I have been experimenting a bit with FASI in naphtha, which has not been considered a viable route. I have successfully precipitated dmt fumarate using FASI out of naphtha (FASI in Naphtha!), but questions remained about excess fumaric acid precipitating out of the solvent.

Endlessness recommended I conduct an experiment confirming that fumaric acid will not precipitate out of clean naphtha. In summary, fumaric acid will not precipitate so long as the naphtha is 'dosed' with 5% IPA by volume before the FASI is added.

FASI was prepared with 99% IPA (25g in a 473ml bottle), which was shaken and allowed to settle.

The FASI was added dropwise into two separate glass jars containing 30ml VM&P naphtha each.

Into the jar on the right was added 1.5ml IPA (5% by volume), and then the FASA was added dropwise into each jar.

The jar on the left (without previous addition of IPA) clouded when about 0.4ml of FASI was added.

The jar on the right did not cloud or precipitate, even after 6ml (20% by volume) of FASI was added.

The amount of FASI added is typically about 15% by volume, so the amount added is in excess of what would typically be required.

Conclusion: FASI in naphtha is likely possible without precipitating excess fumaric acid.

Thanks for doing this experiment and posting it

You're welcome--

I learned something new too. In my process, I thought the heating of naphtha is what allowed the fumaric acid to stay in solution. It turns out that isn't the case. Now I need to run a trial with dmt saturated solvent to see if fumarate will form at room temperature (I think it likely). If so, it makes this extraction process much easier.

I like working with naphtha much more than xylene or acetone, both of which are super stinky and less selective.

Couple of questions, Nitegazer.

After adding FASI to the saturated naphtha, how do you proceed with the precipitation of dmt-fumarate out of it? Do you freeze precipitate or fridge precip?

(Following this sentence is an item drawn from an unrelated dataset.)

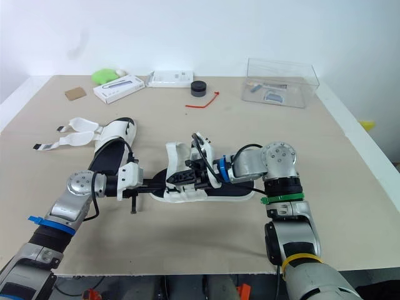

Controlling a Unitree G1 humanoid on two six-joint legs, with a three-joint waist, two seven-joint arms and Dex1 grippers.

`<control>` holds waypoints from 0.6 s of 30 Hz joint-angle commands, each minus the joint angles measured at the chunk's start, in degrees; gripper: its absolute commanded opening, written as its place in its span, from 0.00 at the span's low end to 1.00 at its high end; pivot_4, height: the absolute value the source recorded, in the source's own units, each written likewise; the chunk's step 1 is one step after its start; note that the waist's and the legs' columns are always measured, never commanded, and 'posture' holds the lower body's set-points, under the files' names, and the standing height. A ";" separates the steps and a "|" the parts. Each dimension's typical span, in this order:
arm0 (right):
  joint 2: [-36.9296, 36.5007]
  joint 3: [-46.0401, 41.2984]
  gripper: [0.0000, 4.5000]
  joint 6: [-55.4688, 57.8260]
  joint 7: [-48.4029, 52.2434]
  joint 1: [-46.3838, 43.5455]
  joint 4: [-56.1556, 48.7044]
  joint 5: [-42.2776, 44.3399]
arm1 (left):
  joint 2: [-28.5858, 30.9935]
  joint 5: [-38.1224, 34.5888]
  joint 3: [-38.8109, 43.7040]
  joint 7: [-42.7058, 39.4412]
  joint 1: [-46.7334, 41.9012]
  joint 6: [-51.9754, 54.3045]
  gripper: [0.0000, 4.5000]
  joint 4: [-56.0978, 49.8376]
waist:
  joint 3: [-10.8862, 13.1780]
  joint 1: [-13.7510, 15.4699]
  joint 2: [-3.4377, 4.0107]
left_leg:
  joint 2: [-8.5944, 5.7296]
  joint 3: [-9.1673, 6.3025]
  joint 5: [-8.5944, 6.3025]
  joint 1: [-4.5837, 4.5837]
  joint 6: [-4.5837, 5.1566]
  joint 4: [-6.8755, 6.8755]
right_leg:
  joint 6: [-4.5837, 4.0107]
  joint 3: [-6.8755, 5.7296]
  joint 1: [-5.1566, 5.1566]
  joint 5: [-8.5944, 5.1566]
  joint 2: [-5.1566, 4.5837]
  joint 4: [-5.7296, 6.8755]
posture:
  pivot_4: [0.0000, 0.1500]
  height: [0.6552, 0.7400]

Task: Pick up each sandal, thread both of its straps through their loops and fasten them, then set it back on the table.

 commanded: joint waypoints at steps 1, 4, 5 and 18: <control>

Were you able to reuse your naphtha after collecting the precipitate out of it? Did a water wash on it suffice to clean the FASI out of it?

Edit: I've noticed in one of your recent posts that you say naphtha should be heated to 50C for this experiment to work. Is that correct for the above post or was this employed at room temp?

Thank you for posting this update. I too have been looking for a way around this for some time. I've seen it being speculated in some posts here, in the past as well as in a more recent post involving the addition of acetone to naphtha(reply by Godsmacker to one of pastanostra's experiments) but never had the time to cope with this experiment or, more specific, with the eventual work that had to be put into recovering eventual partially-failed attempts.

I've taken the fumarate conversion route as a purification step often. I liked it more over backsalting in acidic water for a number of reasons. It took more time to go through all the steps but the result was always worth it.

I will definitely give this one a try as soon as i get the chance.

Thanks for the reply, Nereus-

I try to assist the precipitatation of fumarates by putting it in the fridge. That is done only because it seems to be a common practice-- and I don't think it hurts. I assume diffuse crystals come together more easily in a cool liquid. The point isn't to lower solubility, since fumarate isn't soluble in naphtha or ipa.

The heating of naphtha was really a red herring. I thought the heating was important to increase the solubility of IPA in naphtha, but I think I was wrong. I just started a cold precipitation (pre-dosed with IPA), which seems to be coming along fine. Once I have finished, and I confirm that excess fumaric acid isn't precipitating, I'll update my earlier threads on the topic.

Re-use of naphtha is the big question mark. The wiki states that xylene can be washed, and Endlessness has sugested that naphtha can too, but I haven't yet re-used naphtha to confirm the effectiveness of washing. The best test would be to distill the washed naphtha to measure the impurities, but that is beyond my skill and resources.

I may not run annother extraction for a while, so I don't know when I'll have the chance to test my washed naphtha. I don't know how much water to wash it with, but I'm hoping 1-2x the volume of solvent will be good enough.

I'm glad you're working on the same route-- too little has been posted on FASI/FASA. It doesn't require the evaporation of solvent, doesn't need freezing and is beautiful to watch happen. Please post your efforts -- I am hoping a solid tek could be put together in the future.